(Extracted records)
=== Section Start ===

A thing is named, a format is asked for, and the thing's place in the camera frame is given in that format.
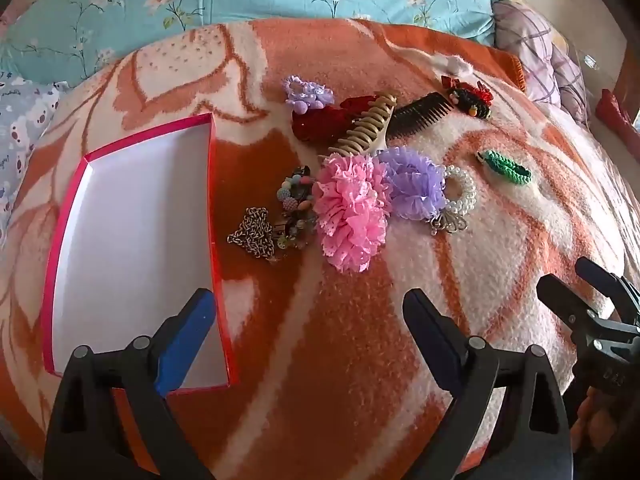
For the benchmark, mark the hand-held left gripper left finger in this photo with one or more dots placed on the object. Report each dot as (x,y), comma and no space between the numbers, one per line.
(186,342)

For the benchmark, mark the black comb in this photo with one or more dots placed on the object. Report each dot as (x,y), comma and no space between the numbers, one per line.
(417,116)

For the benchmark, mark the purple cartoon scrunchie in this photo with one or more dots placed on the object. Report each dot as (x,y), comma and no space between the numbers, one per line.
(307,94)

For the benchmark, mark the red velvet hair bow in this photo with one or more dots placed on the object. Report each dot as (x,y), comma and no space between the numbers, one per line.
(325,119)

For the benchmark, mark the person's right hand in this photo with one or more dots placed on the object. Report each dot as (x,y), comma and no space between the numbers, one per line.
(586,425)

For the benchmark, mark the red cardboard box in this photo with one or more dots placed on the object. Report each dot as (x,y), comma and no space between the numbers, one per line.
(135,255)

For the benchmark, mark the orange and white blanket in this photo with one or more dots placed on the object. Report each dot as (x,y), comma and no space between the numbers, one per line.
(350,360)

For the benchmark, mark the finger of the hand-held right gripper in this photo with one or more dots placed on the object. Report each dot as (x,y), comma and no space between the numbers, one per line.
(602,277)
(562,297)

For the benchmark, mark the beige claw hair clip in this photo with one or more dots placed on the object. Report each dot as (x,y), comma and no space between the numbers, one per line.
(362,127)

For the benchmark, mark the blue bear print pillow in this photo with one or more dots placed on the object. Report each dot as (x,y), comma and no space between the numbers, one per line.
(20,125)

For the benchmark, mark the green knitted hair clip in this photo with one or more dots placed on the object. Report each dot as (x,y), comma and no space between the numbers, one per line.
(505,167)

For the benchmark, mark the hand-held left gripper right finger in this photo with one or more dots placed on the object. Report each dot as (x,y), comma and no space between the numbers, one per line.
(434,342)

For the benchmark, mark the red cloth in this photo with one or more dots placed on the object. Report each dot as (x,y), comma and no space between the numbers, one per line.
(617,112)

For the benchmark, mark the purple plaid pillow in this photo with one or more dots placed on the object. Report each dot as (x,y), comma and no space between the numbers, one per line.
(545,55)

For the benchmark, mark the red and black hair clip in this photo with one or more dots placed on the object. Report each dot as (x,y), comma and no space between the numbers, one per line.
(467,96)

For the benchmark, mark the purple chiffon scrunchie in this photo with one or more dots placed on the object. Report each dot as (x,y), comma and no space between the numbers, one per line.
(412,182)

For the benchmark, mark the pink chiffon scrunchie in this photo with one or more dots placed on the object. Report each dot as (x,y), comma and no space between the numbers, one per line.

=== Section End ===

• What you should do: Output every entry exactly as given; pictures are not part of the copy.

• Task result:
A thing is named, a format is asked for, and the thing's place in the camera frame is given in that format.
For the benchmark, mark the hand-held left gripper left finger in this photo with one or more dots placed on the object. Report each dot as (x,y), comma and no space between the numbers, one per line.
(186,342)

For the benchmark, mark the black comb in this photo with one or more dots placed on the object. Report each dot as (x,y), comma and no space between the numbers, one per line.
(417,116)

For the benchmark, mark the purple cartoon scrunchie in this photo with one or more dots placed on the object. Report each dot as (x,y), comma and no space between the numbers, one per line.
(307,94)

For the benchmark, mark the red velvet hair bow in this photo with one or more dots placed on the object. Report each dot as (x,y), comma and no space between the numbers, one per line.
(325,119)

For the benchmark, mark the person's right hand in this photo with one or more dots placed on the object. Report each dot as (x,y), comma and no space between the numbers, one per line.
(586,425)

For the benchmark, mark the red cardboard box in this photo with one or more dots placed on the object. Report each dot as (x,y), comma and no space between the numbers, one per line.
(135,255)

For the benchmark, mark the orange and white blanket in this photo with one or more dots placed on the object. Report each dot as (x,y), comma and no space between the numbers, one per line.
(350,360)

For the benchmark, mark the finger of the hand-held right gripper in this photo with one or more dots placed on the object. Report each dot as (x,y), comma and no space between the numbers, one per line.
(602,277)
(562,297)

For the benchmark, mark the beige claw hair clip in this photo with one or more dots placed on the object. Report each dot as (x,y), comma and no space between the numbers, one per line.
(362,127)

For the benchmark, mark the blue bear print pillow in this photo with one or more dots placed on the object. Report each dot as (x,y), comma and no space between the numbers, one per line.
(20,125)

For the benchmark, mark the green knitted hair clip in this photo with one or more dots placed on the object. Report each dot as (x,y), comma and no space between the numbers, one per line.
(505,167)

For the benchmark, mark the hand-held left gripper right finger in this photo with one or more dots placed on the object. Report each dot as (x,y), comma and no space between the numbers, one per line.
(434,342)

For the benchmark, mark the red cloth in this photo with one or more dots placed on the object. Report each dot as (x,y), comma and no space between the numbers, one per line.
(617,112)

For the benchmark, mark the purple plaid pillow in this photo with one or more dots placed on the object. Report each dot as (x,y), comma and no space between the numbers, one per line.
(545,55)

For the benchmark, mark the red and black hair clip in this photo with one or more dots placed on the object. Report each dot as (x,y), comma and no space between the numbers, one per line.
(467,96)

For the benchmark, mark the purple chiffon scrunchie in this photo with one or more dots placed on the object. Report each dot as (x,y), comma and no space between the numbers, one per line.
(412,182)

For the benchmark, mark the pink chiffon scrunchie in this photo with one or more dots placed on the object. Report each dot as (x,y), comma and no space between the numbers, one per line.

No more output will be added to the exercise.